(Records contained in a dataset)
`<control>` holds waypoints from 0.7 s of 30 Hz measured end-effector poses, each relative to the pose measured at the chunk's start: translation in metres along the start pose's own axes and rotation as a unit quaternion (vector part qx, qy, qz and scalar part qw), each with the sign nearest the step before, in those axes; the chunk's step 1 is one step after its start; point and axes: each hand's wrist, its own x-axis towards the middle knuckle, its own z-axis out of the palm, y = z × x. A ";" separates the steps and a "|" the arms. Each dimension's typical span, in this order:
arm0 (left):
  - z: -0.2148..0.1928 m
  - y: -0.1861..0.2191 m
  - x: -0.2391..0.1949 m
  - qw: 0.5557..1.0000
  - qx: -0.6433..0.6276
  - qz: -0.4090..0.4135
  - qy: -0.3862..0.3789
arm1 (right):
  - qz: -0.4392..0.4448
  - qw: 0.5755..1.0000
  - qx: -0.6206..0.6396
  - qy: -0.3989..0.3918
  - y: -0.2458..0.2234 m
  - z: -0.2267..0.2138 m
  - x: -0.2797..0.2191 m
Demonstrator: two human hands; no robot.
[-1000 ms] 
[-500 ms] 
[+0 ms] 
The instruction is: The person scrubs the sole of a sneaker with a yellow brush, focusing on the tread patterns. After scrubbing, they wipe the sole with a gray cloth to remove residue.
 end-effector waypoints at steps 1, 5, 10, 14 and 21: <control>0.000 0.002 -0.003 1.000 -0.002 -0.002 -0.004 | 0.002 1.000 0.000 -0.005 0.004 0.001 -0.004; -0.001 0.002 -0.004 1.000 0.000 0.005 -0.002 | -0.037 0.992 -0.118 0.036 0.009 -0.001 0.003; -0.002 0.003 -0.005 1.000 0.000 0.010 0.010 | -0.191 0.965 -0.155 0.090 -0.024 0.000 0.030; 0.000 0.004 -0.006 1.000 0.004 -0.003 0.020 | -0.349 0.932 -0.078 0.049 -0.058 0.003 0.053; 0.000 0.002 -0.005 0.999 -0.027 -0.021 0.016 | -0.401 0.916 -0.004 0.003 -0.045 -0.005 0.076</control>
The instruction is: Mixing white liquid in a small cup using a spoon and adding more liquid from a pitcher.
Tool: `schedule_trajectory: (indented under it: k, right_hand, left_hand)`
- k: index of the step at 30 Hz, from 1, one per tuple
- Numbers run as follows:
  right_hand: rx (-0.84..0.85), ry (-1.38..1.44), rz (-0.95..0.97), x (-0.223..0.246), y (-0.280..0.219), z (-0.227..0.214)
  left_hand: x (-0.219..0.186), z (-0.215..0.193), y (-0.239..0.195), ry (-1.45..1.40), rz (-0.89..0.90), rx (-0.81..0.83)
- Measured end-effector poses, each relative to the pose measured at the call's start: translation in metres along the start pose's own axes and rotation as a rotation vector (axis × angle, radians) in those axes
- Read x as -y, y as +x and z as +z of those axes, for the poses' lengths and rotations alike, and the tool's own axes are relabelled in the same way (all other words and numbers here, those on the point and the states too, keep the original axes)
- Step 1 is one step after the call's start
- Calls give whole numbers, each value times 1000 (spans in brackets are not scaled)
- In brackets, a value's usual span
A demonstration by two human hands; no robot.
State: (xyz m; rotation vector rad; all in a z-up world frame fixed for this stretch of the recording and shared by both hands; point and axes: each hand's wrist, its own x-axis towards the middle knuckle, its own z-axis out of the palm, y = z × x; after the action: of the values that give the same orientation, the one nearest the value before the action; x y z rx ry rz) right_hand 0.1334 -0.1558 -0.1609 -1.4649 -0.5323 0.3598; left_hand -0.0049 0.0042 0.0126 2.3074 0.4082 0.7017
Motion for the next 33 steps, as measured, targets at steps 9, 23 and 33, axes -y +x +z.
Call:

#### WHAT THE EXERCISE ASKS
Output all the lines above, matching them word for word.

#### RESULT BELOW
`<control>` holds waypoints from 0.7 s of 30 Hz measured end-effector poses, each relative to the pose measured at the chunk's start: translation in metres along the start pose's own axes and rotation as a unit quaternion (vector part qx, qy, qz and scalar part qw), each with the sign nearest the step before, in those axes; the chunk's step 1 is one step after its start; point and axes: each hand's wrist, its own x-axis towards the middle knuckle, its own z-axis out of the palm, y = z × x. A ";" separates the steps and a "|" the arms. Each dimension's typical span, in this order:
arm0 (left):
  - z: -0.2148..0.1928 m
  - y: -0.1861..0.2191 m
  - x: -0.2391..0.1949 m
  - qw: 0.5557..1.0000
  - qx: -0.6433..0.6276
  - qz: -0.4090..0.4135
  - qy: -0.3862..0.3789
arm1 (right):
  - qz: -0.4392..0.4448
  - qw: 0.5755..1.0000
  - qx: -0.6206..0.6396
  - qy: -0.3989..0.3918
  - y: -0.2458..0.2234 m
  - z: -0.2267..0.2138 m
  - x: -0.2797..0.2191 m
Demonstrator: two human hands; no robot.
[-1000 ms] 
[-500 ms] 
[+0 ms] 
The instruction is: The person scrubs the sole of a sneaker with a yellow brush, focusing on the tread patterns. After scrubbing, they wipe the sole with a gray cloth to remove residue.
 end-effector waypoints at steps 1, 5, 10, 14 and 21: <control>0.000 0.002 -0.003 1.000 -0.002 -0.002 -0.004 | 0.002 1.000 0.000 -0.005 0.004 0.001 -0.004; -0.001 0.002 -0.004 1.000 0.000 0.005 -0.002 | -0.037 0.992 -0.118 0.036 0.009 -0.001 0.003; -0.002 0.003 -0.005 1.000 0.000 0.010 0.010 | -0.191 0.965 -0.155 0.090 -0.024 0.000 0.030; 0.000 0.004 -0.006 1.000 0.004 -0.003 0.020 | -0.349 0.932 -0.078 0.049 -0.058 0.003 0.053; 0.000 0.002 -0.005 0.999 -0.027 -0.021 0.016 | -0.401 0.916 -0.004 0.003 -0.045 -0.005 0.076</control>
The instruction is: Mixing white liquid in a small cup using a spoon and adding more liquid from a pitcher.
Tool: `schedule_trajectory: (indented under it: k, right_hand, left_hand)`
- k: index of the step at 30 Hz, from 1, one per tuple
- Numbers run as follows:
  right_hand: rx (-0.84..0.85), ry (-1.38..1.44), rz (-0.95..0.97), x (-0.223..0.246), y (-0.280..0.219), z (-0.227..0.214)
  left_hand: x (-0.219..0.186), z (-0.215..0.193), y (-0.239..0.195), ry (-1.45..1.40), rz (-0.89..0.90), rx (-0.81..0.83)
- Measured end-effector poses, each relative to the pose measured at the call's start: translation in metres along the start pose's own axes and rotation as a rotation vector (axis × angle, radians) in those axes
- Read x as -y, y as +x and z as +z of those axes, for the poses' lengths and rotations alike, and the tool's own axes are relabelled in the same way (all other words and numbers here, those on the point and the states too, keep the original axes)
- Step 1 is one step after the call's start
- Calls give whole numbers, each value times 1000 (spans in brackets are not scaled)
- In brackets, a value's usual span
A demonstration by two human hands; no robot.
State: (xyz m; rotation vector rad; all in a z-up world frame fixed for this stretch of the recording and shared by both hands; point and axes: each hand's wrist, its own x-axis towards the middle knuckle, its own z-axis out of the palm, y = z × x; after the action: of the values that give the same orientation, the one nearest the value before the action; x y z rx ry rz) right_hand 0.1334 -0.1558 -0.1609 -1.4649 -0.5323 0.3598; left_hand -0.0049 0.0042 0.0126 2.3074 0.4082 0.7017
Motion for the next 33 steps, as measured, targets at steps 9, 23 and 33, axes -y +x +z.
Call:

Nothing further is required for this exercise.